3. De voorzieningenrechter kan een voorlopige voorziening treffen indien onverwijlde spoed, gelet op de betrokken belangen, dat vereist [1] . Dit betekent onder andere dat de voorzieningenrechter eerst beoordeeld of er sprake is van een spoedeisend belang. Als dat zo is, behandelt de voorzieningenrechter het verzoek (ook) inhoudelijk.
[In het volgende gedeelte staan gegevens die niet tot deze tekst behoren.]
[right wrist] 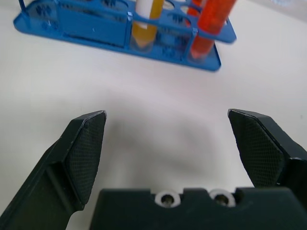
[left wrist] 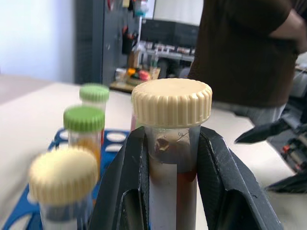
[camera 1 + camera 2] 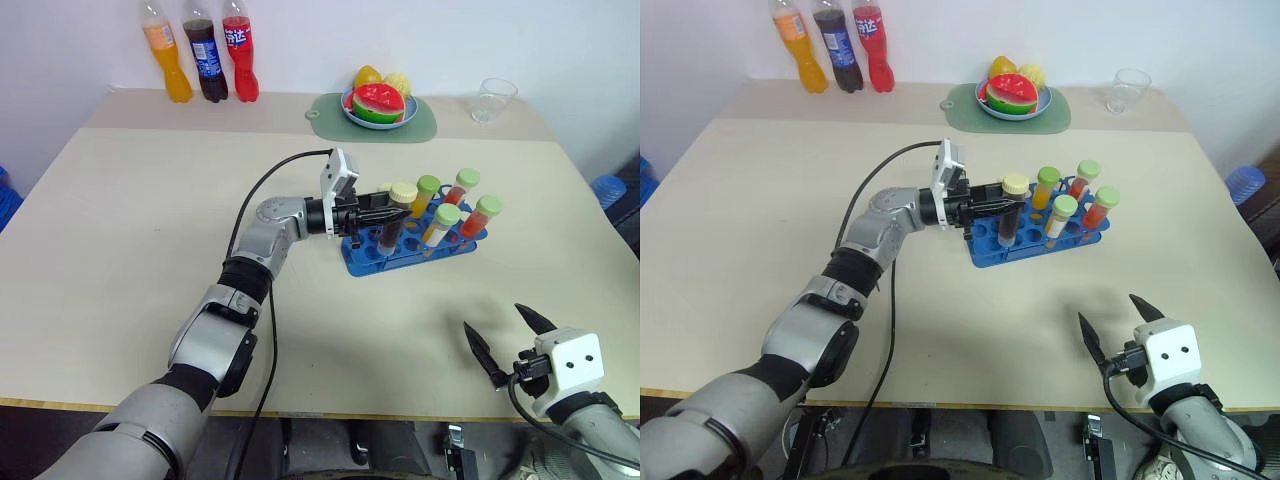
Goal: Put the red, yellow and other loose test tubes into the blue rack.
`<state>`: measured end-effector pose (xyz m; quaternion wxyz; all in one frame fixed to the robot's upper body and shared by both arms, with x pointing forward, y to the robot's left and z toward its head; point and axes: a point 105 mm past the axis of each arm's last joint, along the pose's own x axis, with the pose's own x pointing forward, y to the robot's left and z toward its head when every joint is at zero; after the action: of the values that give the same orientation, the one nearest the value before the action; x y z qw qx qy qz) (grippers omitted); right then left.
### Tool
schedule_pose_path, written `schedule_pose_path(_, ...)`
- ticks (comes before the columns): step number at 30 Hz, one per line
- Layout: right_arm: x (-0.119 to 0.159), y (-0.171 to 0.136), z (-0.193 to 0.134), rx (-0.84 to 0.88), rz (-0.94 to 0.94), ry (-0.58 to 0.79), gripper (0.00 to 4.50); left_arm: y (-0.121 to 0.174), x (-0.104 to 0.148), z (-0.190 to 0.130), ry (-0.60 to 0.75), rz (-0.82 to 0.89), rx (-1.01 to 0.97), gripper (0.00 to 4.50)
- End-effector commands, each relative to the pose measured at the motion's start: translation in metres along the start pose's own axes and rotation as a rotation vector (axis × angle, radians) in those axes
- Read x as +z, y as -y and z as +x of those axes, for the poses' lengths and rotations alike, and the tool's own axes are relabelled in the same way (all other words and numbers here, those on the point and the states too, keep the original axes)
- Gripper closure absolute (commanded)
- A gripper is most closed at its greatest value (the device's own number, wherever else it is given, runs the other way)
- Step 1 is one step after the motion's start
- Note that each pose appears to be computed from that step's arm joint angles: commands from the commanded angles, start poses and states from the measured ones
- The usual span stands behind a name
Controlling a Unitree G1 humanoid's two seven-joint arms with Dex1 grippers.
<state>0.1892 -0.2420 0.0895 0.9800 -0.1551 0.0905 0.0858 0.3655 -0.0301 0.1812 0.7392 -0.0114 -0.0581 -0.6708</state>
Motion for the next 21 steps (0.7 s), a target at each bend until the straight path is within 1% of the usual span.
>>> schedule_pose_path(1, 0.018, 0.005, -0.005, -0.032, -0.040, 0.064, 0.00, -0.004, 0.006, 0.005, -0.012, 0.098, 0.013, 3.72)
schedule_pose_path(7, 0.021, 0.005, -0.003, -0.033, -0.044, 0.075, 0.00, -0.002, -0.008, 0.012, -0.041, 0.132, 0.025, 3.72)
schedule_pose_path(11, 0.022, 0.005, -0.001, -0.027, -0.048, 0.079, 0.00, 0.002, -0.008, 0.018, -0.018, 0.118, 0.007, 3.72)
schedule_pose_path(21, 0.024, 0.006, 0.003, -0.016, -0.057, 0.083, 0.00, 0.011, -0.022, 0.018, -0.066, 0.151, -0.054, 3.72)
5. Verzoekers zijn allen woonachtig aan het [straat] in Weesp. Volgens verzoekers is de verleende omgevingsvergunning in strijd met het geldende bestemmingsplan en de goede ruimtelijke ordening. Verzoekers vrezen dat de leefbaarheid van het plein onder druk komt te staan door de geplande transformatie. Daarbij is onder andere de toename van parkeerdruk op het plein voor verzoekers een grote zorg.
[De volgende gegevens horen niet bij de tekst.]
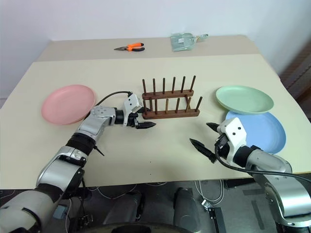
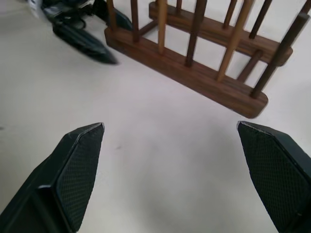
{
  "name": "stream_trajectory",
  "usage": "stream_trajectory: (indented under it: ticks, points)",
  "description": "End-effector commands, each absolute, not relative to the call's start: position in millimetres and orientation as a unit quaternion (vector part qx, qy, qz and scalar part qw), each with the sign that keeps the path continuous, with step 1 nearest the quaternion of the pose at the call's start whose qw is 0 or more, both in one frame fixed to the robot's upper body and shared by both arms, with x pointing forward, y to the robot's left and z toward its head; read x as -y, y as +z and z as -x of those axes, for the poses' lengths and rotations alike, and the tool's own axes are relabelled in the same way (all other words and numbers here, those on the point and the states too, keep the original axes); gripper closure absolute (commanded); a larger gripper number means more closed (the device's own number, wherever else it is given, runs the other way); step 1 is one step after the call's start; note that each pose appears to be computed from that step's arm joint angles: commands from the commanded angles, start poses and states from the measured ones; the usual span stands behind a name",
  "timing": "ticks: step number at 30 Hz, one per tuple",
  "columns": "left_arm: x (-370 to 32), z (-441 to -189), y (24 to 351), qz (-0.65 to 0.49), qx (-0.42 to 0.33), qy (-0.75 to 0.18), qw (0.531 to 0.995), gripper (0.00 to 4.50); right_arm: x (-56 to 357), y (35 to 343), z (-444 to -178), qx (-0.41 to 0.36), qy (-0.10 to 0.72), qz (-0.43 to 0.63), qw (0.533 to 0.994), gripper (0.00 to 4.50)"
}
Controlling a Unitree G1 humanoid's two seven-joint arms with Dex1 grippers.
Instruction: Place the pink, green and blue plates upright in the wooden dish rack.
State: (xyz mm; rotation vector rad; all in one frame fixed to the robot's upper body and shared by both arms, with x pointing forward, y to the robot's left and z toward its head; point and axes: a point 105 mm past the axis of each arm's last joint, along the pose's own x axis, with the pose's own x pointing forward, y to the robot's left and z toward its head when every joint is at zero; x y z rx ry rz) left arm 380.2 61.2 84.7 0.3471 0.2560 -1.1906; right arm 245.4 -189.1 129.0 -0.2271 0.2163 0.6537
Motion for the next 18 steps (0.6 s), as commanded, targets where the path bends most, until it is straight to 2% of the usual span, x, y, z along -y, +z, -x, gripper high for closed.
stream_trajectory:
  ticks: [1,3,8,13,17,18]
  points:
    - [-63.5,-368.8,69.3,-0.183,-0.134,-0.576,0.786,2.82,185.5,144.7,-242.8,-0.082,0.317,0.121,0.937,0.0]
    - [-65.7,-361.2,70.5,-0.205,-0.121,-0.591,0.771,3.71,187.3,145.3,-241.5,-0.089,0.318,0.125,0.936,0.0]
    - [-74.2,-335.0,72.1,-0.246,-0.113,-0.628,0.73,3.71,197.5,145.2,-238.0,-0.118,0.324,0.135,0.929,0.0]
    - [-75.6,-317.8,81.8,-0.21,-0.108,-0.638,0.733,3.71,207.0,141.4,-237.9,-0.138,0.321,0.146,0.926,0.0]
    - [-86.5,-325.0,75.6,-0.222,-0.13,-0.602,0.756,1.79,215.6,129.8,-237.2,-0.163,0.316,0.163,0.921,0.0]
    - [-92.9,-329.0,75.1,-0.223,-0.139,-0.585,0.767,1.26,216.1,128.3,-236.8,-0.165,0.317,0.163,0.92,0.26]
6. Naar het oordeel van de voorzieningenrechter hebben verzoekers geen spoedeisend belang bij het schorsen van de verleende omgevingsvergunning. Uit de toelichting van vergunninghouder van 5 oktober 2020 volgt dat de bouwwerkzaamheden inmiddels volledig zijn afgerond. Verzoekers hebben toegelicht dat zij ook vermoeden dat de bouwwerkzaamheden nagenoeg zijn afgerond, maar dat hun spoedeisend belang is gelegen in het voorkomen dat de woningen in gebruik genomen worden. Dit leidt echter niet tot een ander oordeel. De omgevingsvergunning van 6 augustus 2020 is namelijk verleend voor het uitvoeren van bouwactiviteiten en voor het afwijken van het bestemmingsplan. De voorzieningenrechter kan dan ook alleen voor deze activiteiten beoordelen of een voorlopige voorziening moet worden getroffen. Met het verzoek om voorlopige voorziening kan niet worden voorkomen dat de woningen worden bewoond. Gelet op het voorgaande is er geen aanleiding voor het treffen van een voorlopige voorziening.
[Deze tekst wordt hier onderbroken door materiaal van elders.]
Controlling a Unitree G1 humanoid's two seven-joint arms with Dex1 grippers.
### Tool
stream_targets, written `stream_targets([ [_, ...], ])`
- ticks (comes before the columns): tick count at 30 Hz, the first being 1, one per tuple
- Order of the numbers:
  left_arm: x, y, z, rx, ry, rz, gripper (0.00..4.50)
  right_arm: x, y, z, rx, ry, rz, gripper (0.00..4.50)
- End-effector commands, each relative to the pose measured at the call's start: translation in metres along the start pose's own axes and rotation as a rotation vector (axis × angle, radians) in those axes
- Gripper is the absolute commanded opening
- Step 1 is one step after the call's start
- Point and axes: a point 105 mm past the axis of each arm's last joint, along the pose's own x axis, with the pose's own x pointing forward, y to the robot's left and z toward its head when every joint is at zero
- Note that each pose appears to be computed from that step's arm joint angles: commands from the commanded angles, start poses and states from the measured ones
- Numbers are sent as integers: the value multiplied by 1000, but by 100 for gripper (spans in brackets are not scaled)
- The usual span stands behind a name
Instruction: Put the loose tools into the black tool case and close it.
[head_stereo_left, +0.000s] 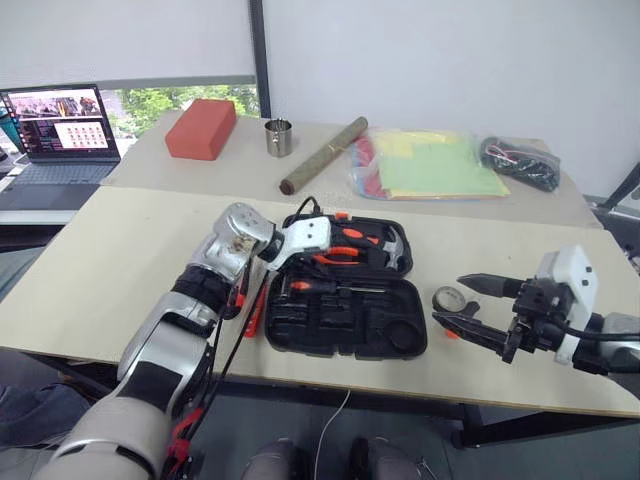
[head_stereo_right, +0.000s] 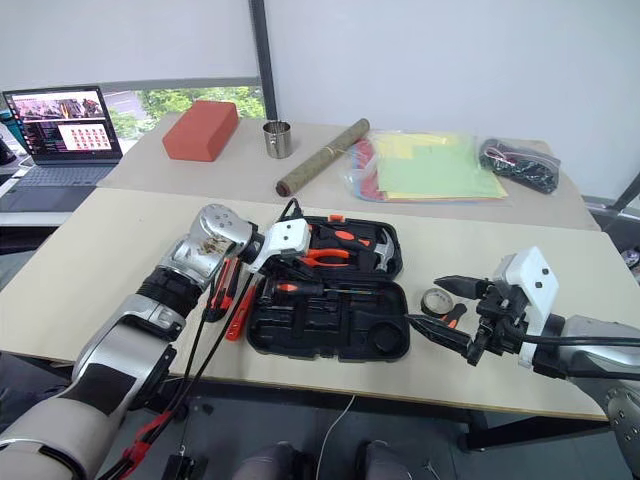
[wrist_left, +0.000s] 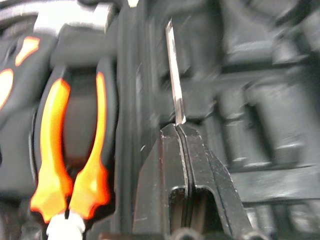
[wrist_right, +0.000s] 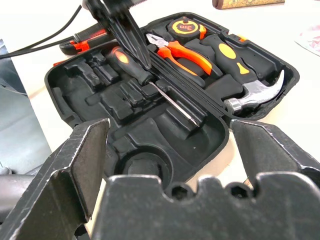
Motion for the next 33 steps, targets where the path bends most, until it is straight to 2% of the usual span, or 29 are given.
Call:
stream_targets([
  [1,-46,11,55,-29,-287,76,6,-15,-16,0,2,6,-187,450],
  [3,-66,3,63,-56,-376,80,6,-23,-22,-6,48,8,-294,450],
  [4,-71,-3,62,-59,-390,72,55,-27,-22,-10,74,14,-334,450],
  [8,-84,-42,50,-127,-381,-79,183,-28,-15,-37,203,48,-497,450],
  [9,-85,-50,49,-142,-385,-113,230,-26,-14,-42,232,49,-535,450],
  [15,-79,-63,52,-129,-374,-161,430,-8,-25,-57,333,48,-694,450],
  [16,-78,-63,51,-123,-368,-159,446,-3,-25,-58,339,53,-697,450],
  [25,-68,-56,49,-88,-334,-121,446,27,-34,-86,391,158,-745,450],
  [30,-66,-55,49,-78,-323,-115,446,30,-39,-101,436,207,-828,450],
  [33,-68,-56,48,-78,-319,-108,450,28,-33,-108,468,226,-885,370],
])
7. De voorzieningenrechter wijst het verzoek om voorlopige voorziening af. Voor een proceskostenveroordeling bestaat geen aanleiding.

Beslissing

De voorzieningenrechter wijst het verzoek om voorlopige voorziening af.
Deze uitspraak is gedaan door mr. E. M. van der Linde, voorzieningenrechter, in aanwezigheid van mr. C.H. Verweij, griffier
.De beslissing is in het openbaar uitgesproken op 22 oktober 2020.
De griffier is verhinderd de
uitspraak te ondertekenen
griffier voorzieningenrechter
Afschrift verzonden aan partijen op:

Rechtsmiddel

Tegen deze uitspraak staat geen rechtsmiddel open.